-- Task item --
Within the listing below, the lines to output run from the one containing "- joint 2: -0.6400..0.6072" through the one containing "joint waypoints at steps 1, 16"; copy them exactly and nothing else.

-- Working data --
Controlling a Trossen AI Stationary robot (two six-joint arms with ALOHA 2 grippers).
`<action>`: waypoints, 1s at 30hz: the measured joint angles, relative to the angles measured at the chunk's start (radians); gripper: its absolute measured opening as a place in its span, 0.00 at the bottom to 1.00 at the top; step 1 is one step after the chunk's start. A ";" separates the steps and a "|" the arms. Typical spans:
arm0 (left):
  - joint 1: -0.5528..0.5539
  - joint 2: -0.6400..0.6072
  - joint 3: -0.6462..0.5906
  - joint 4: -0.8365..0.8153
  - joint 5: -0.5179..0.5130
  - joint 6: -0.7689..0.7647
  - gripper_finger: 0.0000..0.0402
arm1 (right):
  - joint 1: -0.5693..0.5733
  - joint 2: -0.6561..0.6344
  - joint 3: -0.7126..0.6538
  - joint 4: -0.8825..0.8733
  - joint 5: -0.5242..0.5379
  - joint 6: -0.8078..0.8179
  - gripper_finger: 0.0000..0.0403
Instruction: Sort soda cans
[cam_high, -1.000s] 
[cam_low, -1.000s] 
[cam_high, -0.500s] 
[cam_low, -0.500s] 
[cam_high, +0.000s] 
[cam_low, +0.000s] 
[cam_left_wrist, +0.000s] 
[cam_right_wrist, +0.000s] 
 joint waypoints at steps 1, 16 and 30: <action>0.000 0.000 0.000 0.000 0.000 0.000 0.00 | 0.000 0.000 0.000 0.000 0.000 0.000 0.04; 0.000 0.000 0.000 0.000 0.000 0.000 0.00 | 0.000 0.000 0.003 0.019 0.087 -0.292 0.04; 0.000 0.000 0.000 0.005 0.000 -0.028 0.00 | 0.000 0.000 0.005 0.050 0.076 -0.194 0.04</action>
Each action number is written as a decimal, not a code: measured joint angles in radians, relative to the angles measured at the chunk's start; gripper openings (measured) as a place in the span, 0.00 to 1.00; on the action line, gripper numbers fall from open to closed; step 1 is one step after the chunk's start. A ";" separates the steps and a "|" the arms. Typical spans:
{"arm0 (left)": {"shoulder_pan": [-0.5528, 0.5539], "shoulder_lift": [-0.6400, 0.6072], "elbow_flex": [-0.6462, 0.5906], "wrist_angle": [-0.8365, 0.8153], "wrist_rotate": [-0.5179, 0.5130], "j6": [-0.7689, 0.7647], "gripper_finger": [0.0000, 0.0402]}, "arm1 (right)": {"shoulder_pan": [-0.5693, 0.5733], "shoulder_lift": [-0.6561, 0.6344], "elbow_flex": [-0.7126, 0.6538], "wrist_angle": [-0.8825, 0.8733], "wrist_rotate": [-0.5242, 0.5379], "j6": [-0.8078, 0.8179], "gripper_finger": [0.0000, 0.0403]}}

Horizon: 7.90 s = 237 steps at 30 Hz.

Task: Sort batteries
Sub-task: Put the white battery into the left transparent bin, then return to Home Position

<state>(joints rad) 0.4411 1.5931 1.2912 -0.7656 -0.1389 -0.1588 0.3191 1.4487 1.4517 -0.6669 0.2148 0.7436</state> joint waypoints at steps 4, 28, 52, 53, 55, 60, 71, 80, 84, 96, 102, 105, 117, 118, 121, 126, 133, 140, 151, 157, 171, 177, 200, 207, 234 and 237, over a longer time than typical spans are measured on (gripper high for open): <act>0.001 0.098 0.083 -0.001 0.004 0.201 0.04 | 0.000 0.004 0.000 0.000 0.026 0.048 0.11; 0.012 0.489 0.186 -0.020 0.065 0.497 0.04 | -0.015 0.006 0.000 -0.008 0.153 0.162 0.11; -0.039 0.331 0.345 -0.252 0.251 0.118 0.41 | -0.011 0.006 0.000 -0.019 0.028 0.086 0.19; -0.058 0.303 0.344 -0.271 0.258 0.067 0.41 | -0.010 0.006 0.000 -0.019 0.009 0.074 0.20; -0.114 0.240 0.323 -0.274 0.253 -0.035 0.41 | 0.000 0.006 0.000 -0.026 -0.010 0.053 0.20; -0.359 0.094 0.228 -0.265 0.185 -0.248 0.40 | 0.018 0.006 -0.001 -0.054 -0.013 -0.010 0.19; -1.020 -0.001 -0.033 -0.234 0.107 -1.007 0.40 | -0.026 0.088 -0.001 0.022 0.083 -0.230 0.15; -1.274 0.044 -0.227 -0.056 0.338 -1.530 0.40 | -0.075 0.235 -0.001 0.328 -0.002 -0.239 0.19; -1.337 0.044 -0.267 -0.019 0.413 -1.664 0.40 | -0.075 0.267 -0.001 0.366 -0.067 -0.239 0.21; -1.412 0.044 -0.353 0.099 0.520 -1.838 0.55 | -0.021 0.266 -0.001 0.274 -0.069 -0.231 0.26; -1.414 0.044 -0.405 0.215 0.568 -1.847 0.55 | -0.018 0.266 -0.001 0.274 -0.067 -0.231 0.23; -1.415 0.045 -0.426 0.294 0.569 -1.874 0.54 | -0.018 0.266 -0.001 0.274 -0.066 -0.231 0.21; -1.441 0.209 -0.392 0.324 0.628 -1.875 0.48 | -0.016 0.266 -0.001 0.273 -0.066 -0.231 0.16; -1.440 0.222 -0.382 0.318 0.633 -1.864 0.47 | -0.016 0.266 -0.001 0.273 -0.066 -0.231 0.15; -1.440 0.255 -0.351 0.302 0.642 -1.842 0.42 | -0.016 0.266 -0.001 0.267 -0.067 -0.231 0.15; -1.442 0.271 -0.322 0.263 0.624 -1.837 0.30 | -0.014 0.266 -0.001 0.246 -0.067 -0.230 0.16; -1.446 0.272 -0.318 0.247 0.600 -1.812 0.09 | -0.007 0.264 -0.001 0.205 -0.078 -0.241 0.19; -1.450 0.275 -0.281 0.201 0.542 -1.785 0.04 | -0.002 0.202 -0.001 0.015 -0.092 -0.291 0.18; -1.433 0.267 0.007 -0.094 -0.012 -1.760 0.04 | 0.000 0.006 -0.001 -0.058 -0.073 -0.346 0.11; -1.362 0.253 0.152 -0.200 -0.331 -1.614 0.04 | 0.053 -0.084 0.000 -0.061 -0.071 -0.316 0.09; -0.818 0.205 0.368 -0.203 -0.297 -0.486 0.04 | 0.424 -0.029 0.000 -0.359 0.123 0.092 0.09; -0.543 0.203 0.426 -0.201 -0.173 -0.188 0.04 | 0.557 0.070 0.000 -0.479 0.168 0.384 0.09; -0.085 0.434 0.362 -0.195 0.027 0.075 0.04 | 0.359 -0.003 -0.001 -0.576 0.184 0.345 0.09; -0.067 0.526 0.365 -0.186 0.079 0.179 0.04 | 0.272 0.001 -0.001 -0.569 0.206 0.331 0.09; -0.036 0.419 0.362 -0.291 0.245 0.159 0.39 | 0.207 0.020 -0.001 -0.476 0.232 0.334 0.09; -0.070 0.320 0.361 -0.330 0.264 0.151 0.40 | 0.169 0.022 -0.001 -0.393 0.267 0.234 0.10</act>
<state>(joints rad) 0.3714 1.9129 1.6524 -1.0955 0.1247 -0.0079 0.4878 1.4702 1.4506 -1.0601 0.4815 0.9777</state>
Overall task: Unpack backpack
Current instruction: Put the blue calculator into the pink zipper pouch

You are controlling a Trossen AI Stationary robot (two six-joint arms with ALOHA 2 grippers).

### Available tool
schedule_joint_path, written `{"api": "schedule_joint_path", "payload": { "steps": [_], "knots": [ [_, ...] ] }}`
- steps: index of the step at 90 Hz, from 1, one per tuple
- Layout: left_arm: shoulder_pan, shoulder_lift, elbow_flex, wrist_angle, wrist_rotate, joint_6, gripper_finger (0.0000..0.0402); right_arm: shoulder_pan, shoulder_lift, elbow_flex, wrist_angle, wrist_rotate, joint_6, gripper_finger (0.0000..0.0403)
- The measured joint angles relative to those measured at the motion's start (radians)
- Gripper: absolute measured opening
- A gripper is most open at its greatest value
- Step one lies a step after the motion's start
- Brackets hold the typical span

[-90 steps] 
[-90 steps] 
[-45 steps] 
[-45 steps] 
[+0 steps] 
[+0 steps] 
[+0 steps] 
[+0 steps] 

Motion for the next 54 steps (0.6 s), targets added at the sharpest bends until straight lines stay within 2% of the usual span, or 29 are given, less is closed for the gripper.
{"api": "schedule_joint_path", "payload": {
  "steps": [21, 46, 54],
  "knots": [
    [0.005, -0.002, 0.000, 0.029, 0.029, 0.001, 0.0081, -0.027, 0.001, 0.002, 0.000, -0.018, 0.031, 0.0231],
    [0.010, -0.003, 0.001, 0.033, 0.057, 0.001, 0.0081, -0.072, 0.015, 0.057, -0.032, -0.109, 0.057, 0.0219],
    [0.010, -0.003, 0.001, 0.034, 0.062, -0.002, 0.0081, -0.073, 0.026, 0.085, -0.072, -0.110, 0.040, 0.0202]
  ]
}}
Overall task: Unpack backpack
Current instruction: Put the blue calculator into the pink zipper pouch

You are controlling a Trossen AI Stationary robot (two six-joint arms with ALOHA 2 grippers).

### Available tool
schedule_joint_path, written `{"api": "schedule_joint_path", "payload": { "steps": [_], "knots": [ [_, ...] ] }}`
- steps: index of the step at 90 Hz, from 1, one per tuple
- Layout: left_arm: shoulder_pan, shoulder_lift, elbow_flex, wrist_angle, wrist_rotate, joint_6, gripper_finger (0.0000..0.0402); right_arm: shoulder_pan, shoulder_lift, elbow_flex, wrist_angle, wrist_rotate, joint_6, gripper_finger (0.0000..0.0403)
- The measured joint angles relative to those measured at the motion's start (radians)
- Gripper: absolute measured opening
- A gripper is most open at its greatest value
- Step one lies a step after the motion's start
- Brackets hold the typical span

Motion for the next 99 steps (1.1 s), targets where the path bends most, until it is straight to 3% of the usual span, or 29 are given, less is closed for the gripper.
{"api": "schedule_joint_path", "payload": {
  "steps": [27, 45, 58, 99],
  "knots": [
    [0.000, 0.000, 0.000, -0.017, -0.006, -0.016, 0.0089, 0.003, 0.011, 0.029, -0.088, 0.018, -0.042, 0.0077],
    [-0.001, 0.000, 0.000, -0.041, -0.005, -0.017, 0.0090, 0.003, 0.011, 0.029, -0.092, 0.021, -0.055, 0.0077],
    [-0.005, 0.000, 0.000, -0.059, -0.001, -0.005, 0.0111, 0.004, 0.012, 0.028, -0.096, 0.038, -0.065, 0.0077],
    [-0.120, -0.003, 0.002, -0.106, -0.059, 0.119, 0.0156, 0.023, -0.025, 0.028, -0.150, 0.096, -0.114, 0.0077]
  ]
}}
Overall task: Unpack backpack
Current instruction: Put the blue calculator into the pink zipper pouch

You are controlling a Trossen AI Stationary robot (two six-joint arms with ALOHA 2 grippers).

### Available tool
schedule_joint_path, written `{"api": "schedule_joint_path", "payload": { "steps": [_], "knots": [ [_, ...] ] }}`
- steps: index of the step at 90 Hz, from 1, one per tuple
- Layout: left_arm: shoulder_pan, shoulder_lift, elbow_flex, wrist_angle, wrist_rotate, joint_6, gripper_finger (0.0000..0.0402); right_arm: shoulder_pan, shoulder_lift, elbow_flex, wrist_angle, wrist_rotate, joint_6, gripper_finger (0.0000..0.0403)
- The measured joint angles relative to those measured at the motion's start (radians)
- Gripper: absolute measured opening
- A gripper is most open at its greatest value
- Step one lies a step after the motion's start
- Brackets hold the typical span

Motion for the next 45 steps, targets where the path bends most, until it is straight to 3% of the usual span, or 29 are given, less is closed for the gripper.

-- Response area --
  - joint 2: -0.6400..0.6072
  - joint 3: -0.6462..0.5906
  - joint 4: -0.8365..0.8153
  - joint 5: -0.5179..0.5130
  - joint 6: -0.7689..0.7647
  - gripper_finger: 0.0000..0.0402
arm1 (right):
  - joint 1: -0.5693..0.5733
  - joint 2: -0.6561..0.6344
  - joint 3: -0.7126..0.6538
  - joint 4: -0.8825..0.8733
  - joint 5: -0.5242..0.5379
  - joint 6: -0.8078..0.8179
  - gripper_finger: 0.0000..0.0403
Instruction: Sort soda cans
[cam_high, -1.000s] 
[cam_low, -1.000s] 
[cam_high, -0.500s] 
[cam_low, -0.500s] 
[cam_high, +0.000s] 
[cam_low, +0.000s] 
[cam_left_wrist, +0.000s] 
[cam_right_wrist, +0.000s] 
 joint waypoints at steps 1, 16 and 30: <action>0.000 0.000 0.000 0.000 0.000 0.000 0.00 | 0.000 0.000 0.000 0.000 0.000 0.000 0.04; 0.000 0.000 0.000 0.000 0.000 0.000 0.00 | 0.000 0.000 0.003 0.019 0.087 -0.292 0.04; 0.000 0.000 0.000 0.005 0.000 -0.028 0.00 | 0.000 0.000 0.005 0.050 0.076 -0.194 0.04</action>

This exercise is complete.